DPR: In For Today I especially love the steppin’ out strut of “Funk Hour Fantasia,” and I’m so happy that we can include it in this Delta Poetry Review feature. The poem plays with both images of being mesmerized by blue funk and a funky magic rhythm in the lines that is charged to “dis-spell” funk. Then the music turns to the gentler lyrics of a mother-daughter morning, full of sweet, tart tangles. Tell me about this relationship between funk and funky.

CH: Thank you for carrying "Funk Hour Fantasia" as part of this Delta Poetry Review feature. Characteristic of the poems in this collection, "Funk Hour Fantasia" collages song lyrics and narrative episodes. The way you describe the poles of funk, "blue funk and a funky magic rhythm," interests me as a poet and as a person in the world. Luckily, I live in a place where we express all the meanings of funk through public ceremony and ritual as well as spontaneous happenings, many of which are accompanied by music. In this poem, which treats the domestic and private, the Brides of Funkenstein's raucous "Disco to Go" and Beethoven's gender-bending Fidelio represent the two poles you describe—the high and the low. I also have a deep affection for radio, especially my local stations like WWOZ.

   

DPR: Tell us more about the ponies of South Derbigny in the lovely incantation, “August 29, 2005.”

CH: The summer before Hurricane Katrina, nonfiction writer Anne Gisleson and visual artist Brad Benischek founded Press Street, which has flourished and evolved over the past eighteen years. For the press's first publication, Intersection | New Orleans, they invited New Orleans writers and artists to create work in response to local intersections. So, in a kind of blind collaboration, one artist and one writer created work in response to the same street crossing. Unbeknownst to one another, the outstanding artist Usen Gandara and I were assigned South Derbigny Avenue and Martin Luther King Jr. Blvd. Before we finished our pieces, Hurricane Katrina made landfall on August 29, 2005, breaching the levees at several points, as the Army Corps of Engineers had not built the levee system to specifications, a failure which killed approximately 1400 people in this region. When I returned to New Orleans after the mandatory evacuation, I saw that the church (blighted before Katrina) had flooded along with the equipment in the play area, including a carousel. I drove past the ponies frequently; they remained for some years before the church was razed.

      

DPR: Our relationships with our fathers almost always include gifts from their own lives and loves that we carry with us—such as a particular music preference and playlists or books or emotional reactions (good or bad) or ecoskills—elements that shape our lives. The first section of For Today, the sonnet crown, relates music and poems you carry with you from your father. What behavioral epigenesis might you be channeling from your father, through you, to your daughter.

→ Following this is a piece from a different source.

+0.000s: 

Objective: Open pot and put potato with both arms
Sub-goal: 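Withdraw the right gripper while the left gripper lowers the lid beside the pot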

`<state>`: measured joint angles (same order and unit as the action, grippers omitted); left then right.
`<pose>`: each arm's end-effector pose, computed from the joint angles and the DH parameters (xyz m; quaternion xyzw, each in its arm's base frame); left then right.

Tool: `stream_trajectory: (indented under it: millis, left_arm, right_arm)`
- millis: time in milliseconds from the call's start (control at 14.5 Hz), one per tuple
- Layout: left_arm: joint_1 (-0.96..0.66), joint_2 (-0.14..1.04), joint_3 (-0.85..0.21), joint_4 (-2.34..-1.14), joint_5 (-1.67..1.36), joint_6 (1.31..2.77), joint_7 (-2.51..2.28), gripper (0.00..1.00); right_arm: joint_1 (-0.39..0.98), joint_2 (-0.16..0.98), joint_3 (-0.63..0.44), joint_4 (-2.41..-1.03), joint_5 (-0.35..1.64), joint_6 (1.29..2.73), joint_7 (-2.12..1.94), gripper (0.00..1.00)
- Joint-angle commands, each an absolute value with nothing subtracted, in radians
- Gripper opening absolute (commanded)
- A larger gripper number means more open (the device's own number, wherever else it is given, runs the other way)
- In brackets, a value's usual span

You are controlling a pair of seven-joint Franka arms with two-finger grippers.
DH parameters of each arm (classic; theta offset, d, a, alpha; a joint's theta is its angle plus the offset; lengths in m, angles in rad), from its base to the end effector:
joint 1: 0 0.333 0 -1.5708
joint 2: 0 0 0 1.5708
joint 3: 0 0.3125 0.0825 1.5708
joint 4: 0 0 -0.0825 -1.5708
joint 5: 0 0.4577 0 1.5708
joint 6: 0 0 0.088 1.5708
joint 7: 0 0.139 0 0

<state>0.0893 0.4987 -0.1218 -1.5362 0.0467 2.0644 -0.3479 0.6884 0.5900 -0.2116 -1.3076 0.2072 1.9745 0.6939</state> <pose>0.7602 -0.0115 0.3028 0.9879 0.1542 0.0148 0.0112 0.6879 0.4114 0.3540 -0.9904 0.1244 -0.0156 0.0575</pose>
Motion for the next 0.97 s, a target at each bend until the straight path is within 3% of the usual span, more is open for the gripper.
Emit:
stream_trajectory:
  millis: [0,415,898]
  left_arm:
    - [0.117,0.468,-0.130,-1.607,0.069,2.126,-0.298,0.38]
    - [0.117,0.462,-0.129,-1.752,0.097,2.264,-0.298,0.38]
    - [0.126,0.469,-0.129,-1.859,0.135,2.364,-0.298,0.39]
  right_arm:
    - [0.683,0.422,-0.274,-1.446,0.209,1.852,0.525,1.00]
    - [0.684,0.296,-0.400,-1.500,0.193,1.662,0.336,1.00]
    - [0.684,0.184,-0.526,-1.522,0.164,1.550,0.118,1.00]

CH: Yes, the blank verse sonnet crown, “Some Measures” addresses the speaker's father. Of course, the speaker is me and not me, an artifice created to get closer to the core. In this poem, there's a lot of overlap between my experience and the speaker's. My father died suddenly when I was six months pregnant with my only child. I wrote a lot of the poem by speaking aloud to my late father. When she visited Tulane, Marie Howe told us that she tested the truth of her addresses to her dead brother in What the Living Do by considering how he might respond. Following her practice, my language, structure, and allusions served a single purpose: to bring my father back from the dead. A mentor as much as a father, my dad translated German poetry, read and critiqued my teenage juvenilia, and shared his musical tastes with me. To bring him back, I had to first make him listen, so the poem adheres to a traditional form; references lyrics from The Fugs' "Wide, Wide River," my dad's translation of Rilke's "Autumn," the Violent Femmes' "Blister in the Sun," and a poem my dad composed but never wrote. A very capable young writer, my child will determine what I have and haven't managed to pass on, for good and ill.